Abstract

Thiol–disulfide oxidoreductase systems of bacterial cytoplasm and eukaryotic cytosol favor reducing conditions and protein thiol groups, while bacterial periplasm and eukaryotic endoplasmatic reticulum provide oxidizing conditions and a machinery for disulfide bond formation in the secretory pathway. Oxidoreductases of the thioredoxin fold superfamily catalyze steps in oxidative protein folding via protein–protein interactions and covalent catalysis to act as chaperones and isomerases of disulfides to generate a native fold. The active site dithiol/disulfide of thioredoxin fold proteins is CXXC where variations of the residues inside the disulfide ring are known to increase the redox potential like in protein disulfide isomerases.
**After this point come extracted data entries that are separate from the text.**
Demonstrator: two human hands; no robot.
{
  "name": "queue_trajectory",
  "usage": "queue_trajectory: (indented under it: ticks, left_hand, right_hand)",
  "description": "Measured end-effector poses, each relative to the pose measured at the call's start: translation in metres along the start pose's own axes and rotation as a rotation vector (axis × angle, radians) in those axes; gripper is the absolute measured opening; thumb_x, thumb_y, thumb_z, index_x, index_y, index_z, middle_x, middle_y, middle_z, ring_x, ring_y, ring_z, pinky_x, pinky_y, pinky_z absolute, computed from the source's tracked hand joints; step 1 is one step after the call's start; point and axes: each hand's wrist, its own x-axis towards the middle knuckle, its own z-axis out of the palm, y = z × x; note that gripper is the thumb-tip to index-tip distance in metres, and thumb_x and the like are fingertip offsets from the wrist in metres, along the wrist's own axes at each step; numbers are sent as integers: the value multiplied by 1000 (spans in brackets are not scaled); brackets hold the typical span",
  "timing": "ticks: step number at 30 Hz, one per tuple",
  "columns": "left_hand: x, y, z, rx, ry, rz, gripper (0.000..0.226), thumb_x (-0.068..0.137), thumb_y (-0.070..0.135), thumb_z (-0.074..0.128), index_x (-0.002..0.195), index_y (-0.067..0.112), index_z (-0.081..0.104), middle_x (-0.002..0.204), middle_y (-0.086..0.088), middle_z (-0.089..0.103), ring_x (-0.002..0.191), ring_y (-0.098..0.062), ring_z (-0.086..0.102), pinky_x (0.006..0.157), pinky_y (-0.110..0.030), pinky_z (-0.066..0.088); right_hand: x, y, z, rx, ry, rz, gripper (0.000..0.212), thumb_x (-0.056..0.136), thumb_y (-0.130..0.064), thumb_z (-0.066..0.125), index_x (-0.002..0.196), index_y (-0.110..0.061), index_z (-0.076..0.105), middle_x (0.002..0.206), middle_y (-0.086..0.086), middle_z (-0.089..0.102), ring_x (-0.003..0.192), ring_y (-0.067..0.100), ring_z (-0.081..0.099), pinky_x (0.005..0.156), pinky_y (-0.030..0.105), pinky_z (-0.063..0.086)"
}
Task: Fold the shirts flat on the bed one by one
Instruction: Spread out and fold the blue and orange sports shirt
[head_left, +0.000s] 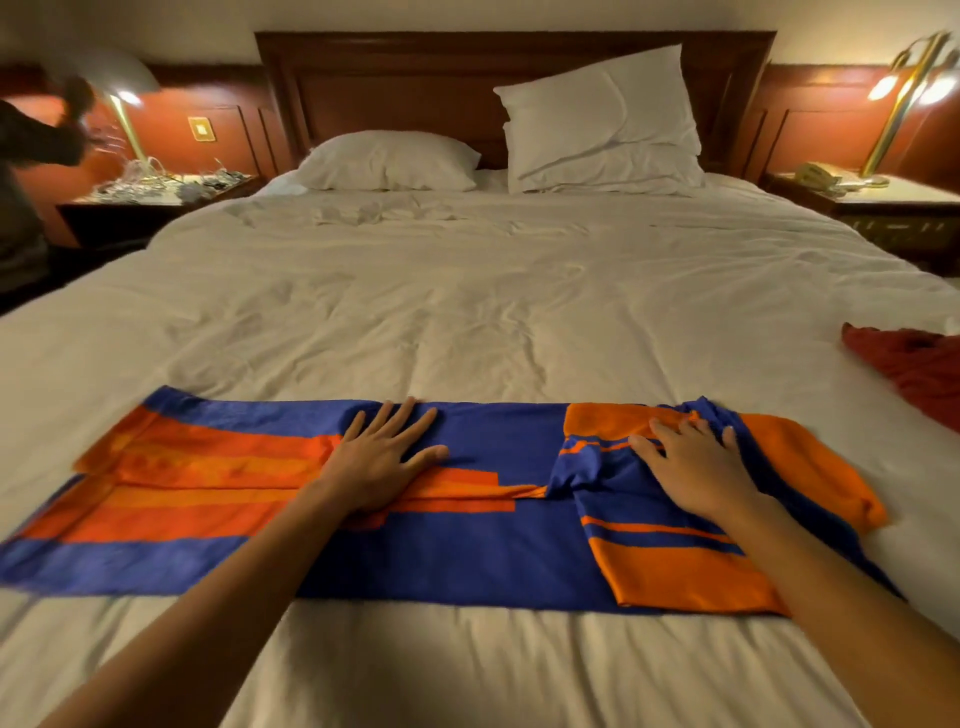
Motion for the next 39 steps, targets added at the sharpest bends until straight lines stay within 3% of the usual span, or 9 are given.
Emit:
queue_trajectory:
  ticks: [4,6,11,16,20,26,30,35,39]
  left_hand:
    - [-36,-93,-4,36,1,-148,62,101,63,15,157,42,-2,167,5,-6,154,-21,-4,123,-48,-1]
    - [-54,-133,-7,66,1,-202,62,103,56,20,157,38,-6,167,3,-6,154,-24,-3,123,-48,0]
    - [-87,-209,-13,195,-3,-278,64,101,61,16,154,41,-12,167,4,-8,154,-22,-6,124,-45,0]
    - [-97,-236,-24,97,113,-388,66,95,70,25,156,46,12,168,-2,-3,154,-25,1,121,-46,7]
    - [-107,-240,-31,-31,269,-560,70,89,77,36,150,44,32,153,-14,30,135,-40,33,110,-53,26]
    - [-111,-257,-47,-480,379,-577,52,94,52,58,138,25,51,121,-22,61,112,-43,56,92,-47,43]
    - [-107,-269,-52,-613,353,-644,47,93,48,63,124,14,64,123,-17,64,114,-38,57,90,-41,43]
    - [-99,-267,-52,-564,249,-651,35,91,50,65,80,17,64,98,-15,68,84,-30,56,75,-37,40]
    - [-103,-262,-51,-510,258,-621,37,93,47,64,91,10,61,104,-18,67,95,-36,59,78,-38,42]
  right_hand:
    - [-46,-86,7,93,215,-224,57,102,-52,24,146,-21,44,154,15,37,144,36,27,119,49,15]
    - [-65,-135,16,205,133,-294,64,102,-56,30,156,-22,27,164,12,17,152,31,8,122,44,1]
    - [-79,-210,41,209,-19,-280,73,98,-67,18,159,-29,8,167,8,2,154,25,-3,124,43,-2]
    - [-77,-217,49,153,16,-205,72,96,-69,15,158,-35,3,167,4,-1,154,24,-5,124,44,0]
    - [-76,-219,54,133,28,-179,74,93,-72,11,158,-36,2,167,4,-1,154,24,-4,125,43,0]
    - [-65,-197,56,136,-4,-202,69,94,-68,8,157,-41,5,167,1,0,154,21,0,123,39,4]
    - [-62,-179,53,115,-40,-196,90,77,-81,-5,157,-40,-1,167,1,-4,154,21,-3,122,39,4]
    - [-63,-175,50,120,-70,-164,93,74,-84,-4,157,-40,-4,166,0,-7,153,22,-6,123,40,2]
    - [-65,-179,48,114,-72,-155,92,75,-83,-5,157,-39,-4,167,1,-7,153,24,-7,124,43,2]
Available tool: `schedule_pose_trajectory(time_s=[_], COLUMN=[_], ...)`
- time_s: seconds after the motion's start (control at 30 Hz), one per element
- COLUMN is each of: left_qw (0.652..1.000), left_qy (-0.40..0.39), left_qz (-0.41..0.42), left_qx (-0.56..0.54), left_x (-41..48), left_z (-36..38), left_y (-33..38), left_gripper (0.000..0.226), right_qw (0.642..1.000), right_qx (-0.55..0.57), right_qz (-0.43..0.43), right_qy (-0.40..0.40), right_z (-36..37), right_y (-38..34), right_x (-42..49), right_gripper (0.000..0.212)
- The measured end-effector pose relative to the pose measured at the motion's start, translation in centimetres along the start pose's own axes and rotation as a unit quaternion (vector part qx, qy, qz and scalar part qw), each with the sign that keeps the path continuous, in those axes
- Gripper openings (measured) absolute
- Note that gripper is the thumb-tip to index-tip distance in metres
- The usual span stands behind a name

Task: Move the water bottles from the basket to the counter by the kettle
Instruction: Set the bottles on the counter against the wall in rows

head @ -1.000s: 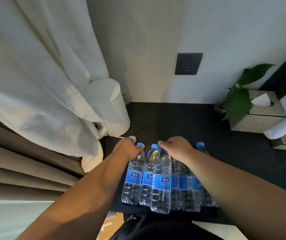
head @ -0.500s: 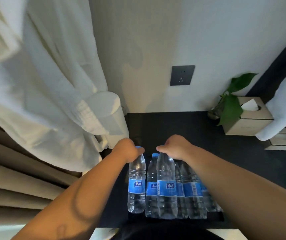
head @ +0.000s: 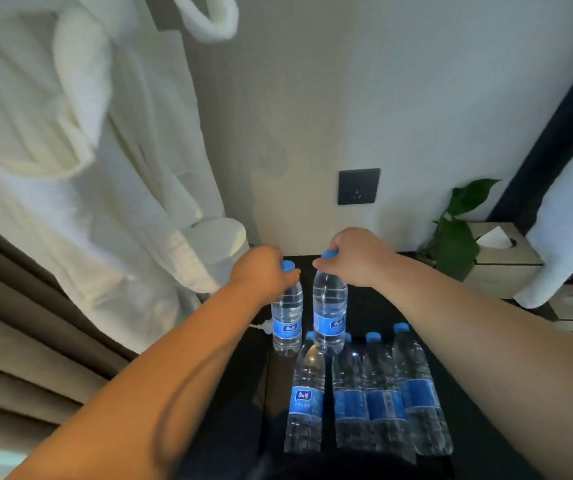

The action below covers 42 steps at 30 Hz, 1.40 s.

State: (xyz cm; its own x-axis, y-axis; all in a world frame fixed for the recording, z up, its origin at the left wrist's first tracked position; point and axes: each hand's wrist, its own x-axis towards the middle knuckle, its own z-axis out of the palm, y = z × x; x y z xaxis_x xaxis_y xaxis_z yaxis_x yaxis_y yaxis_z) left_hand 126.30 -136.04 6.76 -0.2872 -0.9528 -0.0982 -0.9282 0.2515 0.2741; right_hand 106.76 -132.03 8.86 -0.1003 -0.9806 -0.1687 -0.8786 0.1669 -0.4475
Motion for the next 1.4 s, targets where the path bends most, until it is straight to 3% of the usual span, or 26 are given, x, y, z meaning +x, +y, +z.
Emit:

In the catalytic mechanism thioredoxin fold proteins bind to target proteins through conserved backbone–backbone hydrogen bonds and induce conformational changes of the target disulfide followed by nucleophilic attack by the N-terminally located low p K a Cys residue. This generates a mixed disulfide covalent bond which subsequently is resolved by attack from the C-terminally located Cys residue. This review will focus on two members of the thioredoxin superfamily of proteins known to be crucial for maintaining a reduced intracellular redox state, thioredoxin and glutaredoxin, and their potential functions as facilitators and regulators of protein folding and chaperone activity.